Content Companies, Broadcast Outfits, New-Media Concerns on Shopping List

By Michael Malone -- Broadcasting & Cable, 3/13/2008 12:13:00 PM

After a few modest acquisitions the past few years, CBS president and CEO Leslie Moonves indicated that the company is very much in the mood for a big purchase at McGraw-Hill’s Media Summit Thursday morning in New York.

Leslie Moonves

“We’re in a very good position financially to do some things,” he told his interviewer, Business Week editor Steve Adler, adding that CBS had a couple of billion dollars to spend thanks to a “pristine” balance sheet.

Moonves said he’s targeting content companies, broadcast outfits and new-media concerns.

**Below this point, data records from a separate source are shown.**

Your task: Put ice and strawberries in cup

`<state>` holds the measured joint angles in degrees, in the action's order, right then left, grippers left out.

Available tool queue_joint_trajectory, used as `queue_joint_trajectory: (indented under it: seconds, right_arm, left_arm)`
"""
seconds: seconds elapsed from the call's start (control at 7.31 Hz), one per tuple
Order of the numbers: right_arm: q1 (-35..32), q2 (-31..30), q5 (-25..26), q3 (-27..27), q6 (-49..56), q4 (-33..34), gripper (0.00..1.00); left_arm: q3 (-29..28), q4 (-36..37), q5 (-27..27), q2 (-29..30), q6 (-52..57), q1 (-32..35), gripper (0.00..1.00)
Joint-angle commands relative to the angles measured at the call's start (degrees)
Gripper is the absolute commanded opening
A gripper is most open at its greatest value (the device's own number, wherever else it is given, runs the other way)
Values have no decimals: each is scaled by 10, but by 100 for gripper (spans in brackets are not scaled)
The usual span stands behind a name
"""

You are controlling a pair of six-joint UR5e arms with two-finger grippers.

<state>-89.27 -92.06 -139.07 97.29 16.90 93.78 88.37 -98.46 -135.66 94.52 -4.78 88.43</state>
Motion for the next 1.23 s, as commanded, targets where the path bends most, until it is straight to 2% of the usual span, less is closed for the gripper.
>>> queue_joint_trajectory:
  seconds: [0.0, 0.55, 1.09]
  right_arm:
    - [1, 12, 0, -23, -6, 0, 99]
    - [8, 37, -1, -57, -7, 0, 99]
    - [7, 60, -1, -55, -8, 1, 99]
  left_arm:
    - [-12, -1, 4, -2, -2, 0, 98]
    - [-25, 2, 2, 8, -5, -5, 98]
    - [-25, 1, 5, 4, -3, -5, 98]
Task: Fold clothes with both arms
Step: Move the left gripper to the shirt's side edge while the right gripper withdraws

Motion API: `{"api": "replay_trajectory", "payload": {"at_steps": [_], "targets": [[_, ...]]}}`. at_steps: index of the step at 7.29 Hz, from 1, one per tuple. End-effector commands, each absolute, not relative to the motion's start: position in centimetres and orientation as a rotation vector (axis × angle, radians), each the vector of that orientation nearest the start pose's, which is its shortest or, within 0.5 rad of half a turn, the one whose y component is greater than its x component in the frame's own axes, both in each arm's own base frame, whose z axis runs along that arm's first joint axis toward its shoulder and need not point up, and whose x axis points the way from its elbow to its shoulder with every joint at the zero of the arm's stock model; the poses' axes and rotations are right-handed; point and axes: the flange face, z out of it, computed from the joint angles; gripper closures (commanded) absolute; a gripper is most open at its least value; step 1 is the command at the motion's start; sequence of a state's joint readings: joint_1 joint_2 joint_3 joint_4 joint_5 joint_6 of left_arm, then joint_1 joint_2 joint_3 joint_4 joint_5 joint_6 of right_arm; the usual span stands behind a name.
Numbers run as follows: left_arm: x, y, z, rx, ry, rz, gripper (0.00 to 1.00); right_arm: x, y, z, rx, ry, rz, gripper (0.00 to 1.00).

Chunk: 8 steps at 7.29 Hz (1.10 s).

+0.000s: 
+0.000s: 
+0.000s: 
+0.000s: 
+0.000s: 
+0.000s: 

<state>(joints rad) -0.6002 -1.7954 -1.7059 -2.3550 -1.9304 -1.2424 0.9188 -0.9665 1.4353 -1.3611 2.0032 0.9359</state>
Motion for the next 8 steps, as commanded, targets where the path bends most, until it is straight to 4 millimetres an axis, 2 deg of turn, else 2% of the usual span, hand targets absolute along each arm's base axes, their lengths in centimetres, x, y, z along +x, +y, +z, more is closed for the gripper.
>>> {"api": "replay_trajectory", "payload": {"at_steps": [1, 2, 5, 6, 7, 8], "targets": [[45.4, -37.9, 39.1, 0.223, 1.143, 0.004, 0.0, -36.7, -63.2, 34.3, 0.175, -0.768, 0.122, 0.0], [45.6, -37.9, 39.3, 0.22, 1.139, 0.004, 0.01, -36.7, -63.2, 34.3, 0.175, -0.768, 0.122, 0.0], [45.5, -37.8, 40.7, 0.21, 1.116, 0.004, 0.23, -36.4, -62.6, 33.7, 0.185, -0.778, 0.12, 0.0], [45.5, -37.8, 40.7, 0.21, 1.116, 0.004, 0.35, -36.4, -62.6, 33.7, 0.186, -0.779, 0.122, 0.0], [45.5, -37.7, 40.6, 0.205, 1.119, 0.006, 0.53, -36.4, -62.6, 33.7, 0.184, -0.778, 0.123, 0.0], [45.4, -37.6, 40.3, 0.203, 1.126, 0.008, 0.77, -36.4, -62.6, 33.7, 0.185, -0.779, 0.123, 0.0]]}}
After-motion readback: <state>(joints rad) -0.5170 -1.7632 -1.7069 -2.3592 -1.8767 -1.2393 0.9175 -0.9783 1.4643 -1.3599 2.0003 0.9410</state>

He said Facebook was off CBS’ radar screen if it’s asking in the $15 billion range, adding that The Weather Channel would be a good fit at CBS if the price was right. “We look at absolutely everything,” he said.

Asked if that included ESPN, Moonves said Disney boss Bob Iger would never sell it.

Moonves also shed light on Hulu, the new online-video venture between NBC Universal and News Corp. He said CBS could accomplish the same goals with its CBS Audience Network platform, only on better terms for CBS. He did not rule out CBS joining the Hulu gang, however.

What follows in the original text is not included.